Venezuela's opposition-run congress on Monday declared a "national state of emergency" over a five-day power blackout that has crippled the country's oil exports and left millions of citizens scrambling to find food and water.
Much of Venezuela remained without power on Monday, although electricity had largely returned to the capital city Caracas following an outage that began last Thursday.
The outage has added to discontent in the country already suffering from hyperinflation and a political crisis after U.S. President Donald Trump supported opposition leader Juan Guaido the "interim president" in January. Maduro was inaugurated as the president earlier in the same month.
"Nothing is normal in Venezuela, and we will not allow this tragedy to be considered normal, which is why we need this decree of a state of alarm," said Guaido, who heads the legislature, during the session on Monday.
Oil exports had been halted for lack of power, cutting off the OPEC member country's primary source of revenue.
During the legislative session, Guaido called for a halt in shipments of oil to Maduro's political ally Cuba, which has received discounted crude from Venezuela for nearly two decades.
"We ask for the international community's cooperation to make this measure effective, so that the oil the Venezuelan people urgently need to attend to this national emergency is not given away," Guaido said.

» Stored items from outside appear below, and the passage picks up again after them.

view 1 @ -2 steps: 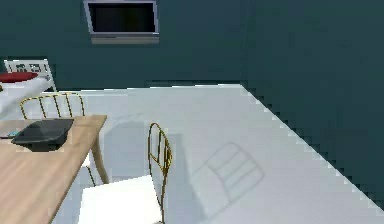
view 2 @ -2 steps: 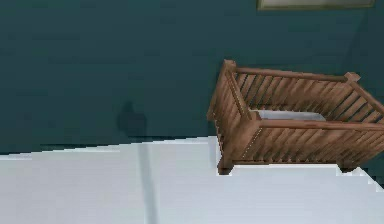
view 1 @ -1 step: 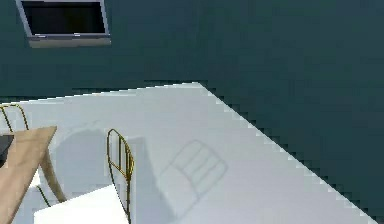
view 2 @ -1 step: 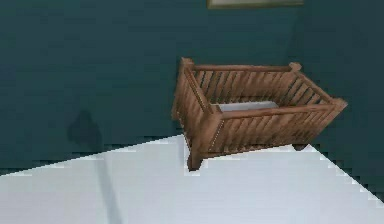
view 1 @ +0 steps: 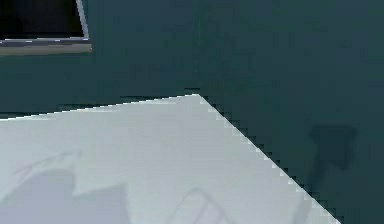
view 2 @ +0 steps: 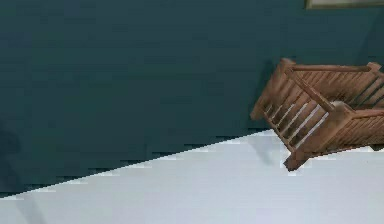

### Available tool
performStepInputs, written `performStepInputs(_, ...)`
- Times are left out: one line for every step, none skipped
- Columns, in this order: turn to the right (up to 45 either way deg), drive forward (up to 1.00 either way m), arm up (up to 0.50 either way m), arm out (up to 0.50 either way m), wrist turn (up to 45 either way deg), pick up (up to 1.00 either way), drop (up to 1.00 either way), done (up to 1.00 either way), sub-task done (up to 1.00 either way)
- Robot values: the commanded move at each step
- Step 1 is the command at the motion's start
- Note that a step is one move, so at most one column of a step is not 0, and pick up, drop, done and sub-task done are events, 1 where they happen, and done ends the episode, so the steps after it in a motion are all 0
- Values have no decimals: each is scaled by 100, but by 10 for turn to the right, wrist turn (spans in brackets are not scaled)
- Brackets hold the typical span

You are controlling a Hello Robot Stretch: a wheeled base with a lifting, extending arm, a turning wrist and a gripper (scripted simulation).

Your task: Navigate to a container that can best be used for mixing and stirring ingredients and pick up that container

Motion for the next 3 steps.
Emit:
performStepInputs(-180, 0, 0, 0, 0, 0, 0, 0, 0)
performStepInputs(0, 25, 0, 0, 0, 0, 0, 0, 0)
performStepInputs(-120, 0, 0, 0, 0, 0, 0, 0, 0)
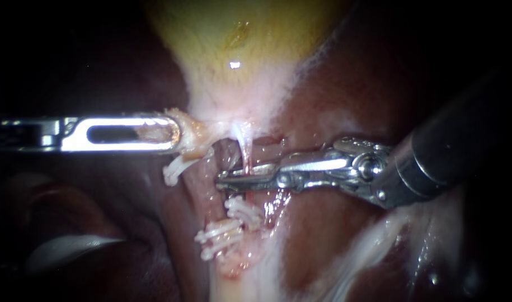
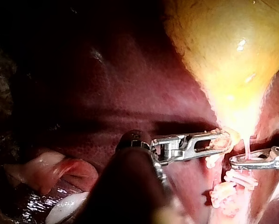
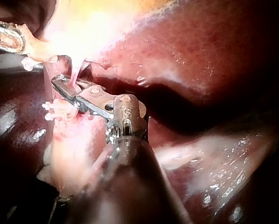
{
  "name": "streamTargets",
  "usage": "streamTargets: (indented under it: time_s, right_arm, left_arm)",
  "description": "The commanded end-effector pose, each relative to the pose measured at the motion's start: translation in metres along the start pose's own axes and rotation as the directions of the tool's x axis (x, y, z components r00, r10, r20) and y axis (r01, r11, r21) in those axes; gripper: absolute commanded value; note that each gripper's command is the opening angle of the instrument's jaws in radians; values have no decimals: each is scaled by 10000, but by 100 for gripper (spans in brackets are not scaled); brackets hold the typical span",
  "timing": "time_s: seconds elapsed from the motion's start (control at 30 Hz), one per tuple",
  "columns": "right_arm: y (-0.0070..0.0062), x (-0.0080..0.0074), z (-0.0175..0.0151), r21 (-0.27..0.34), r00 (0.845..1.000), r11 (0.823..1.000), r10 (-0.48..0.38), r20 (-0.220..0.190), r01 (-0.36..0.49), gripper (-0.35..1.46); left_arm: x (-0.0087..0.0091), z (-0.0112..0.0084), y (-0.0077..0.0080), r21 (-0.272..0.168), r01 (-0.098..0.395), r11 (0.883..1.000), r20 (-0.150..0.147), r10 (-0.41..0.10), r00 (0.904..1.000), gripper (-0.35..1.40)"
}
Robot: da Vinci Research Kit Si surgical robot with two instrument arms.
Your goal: Going back third clip right tube
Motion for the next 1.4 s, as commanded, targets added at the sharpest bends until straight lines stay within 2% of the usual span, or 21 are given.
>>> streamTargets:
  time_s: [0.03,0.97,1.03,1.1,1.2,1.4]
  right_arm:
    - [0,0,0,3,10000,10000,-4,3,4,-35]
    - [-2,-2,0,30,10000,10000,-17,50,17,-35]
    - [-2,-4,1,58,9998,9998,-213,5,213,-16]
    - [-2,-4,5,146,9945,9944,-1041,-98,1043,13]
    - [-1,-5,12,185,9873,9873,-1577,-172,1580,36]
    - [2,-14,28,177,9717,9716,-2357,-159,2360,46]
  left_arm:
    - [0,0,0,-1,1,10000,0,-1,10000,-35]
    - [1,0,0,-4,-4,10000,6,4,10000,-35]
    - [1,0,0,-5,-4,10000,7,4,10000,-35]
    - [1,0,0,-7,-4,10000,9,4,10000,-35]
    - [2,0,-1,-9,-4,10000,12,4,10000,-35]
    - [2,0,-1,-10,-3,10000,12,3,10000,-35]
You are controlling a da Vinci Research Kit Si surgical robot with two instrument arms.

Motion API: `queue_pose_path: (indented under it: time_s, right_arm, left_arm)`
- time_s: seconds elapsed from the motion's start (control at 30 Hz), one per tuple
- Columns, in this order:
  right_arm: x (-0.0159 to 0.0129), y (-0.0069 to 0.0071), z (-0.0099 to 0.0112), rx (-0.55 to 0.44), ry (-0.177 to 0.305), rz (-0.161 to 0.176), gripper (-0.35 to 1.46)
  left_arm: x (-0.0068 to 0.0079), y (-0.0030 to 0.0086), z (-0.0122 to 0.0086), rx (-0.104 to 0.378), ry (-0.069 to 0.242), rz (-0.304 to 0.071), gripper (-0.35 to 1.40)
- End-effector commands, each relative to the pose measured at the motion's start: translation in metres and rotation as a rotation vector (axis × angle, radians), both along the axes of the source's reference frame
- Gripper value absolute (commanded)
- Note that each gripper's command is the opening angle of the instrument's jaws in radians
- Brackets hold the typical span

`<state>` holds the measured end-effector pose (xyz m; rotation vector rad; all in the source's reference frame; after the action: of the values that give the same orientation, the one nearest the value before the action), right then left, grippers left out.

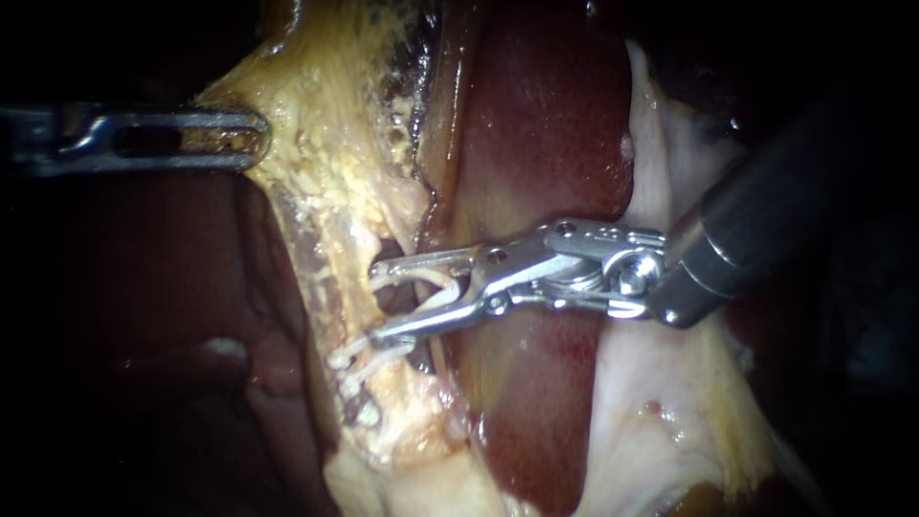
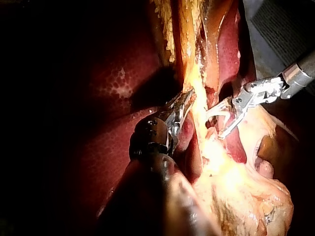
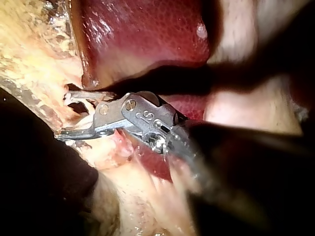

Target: Clipping third clip left tube

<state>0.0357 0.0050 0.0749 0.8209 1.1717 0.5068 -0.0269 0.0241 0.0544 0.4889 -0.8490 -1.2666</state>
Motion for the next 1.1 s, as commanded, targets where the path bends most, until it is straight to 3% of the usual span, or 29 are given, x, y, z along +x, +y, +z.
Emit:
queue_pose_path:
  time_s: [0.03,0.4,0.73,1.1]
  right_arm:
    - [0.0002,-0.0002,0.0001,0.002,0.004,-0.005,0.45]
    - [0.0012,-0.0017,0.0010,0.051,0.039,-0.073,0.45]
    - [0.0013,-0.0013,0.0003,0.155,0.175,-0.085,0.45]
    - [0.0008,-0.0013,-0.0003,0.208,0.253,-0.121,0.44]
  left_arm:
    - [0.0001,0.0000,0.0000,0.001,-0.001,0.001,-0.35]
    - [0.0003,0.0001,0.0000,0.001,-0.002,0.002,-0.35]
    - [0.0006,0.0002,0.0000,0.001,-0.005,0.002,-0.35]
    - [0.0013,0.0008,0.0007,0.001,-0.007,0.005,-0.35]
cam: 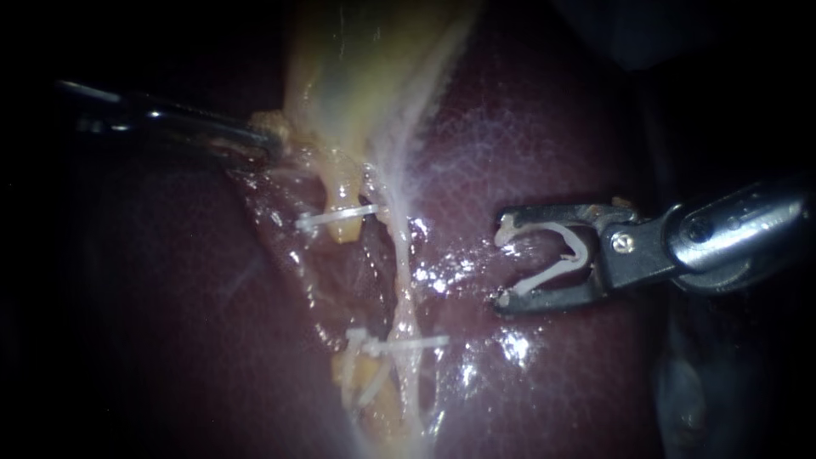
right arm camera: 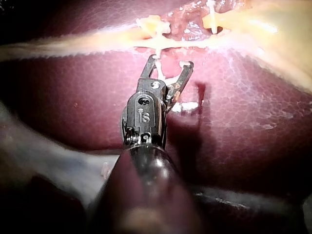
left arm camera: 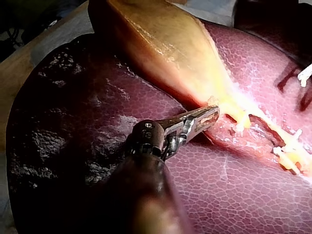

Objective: Clipping second clip right tube

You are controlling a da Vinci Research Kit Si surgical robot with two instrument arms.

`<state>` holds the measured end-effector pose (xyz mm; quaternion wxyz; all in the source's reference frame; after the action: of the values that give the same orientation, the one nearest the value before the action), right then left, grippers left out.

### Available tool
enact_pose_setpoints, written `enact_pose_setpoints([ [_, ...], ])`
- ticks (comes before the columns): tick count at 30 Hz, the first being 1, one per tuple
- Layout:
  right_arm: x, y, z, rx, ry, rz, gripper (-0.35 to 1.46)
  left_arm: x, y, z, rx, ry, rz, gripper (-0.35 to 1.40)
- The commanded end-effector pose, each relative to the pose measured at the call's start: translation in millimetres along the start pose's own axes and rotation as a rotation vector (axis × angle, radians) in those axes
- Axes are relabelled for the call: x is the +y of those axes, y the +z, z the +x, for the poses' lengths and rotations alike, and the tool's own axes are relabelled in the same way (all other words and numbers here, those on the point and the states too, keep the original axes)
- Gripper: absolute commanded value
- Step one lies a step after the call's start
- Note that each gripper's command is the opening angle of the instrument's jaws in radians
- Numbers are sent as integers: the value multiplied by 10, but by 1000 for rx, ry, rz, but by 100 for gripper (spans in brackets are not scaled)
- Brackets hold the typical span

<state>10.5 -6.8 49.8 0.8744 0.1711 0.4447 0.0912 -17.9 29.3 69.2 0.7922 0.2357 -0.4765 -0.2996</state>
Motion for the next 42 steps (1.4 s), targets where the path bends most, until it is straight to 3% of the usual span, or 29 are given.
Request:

The blackout has left food rotting in refrigerators, hospitals have struggled to keep equipment operating, and people have clustered on the streets of Caracas to pick up patchy telephone signals to reach relatives abroad.
Residents collect water from the Rio el Guaire after the water supply was suspended following a nationwide blackout in Caracas, March 11, 2019. /VCG Photo
Residents collect water from the Rio el Guaire after the water supply was suspended following a nationwide blackout in Caracas, March 11, 2019. /VCG Photo
On Monday, Venezuelans seeking water formed lines to fill containers from a sewage pipe.
Venezuela's electrical grid has suffered from years of under-investment. Restrictions on imports have affected the provision of spare parts, while many skilled technical personnel have fled the country amid an exodus of more than three million Venezuelans in recent years.
Winston Cabas, the president of an electrical engineers' professional association, told reporters that several of the country's thermoelectric plants were operating at just 20 percent of capacity, in part due to lack of fuel. He said the government was rationing electricity.
The process of restoring service was "complex" and could take between five and six days, he said.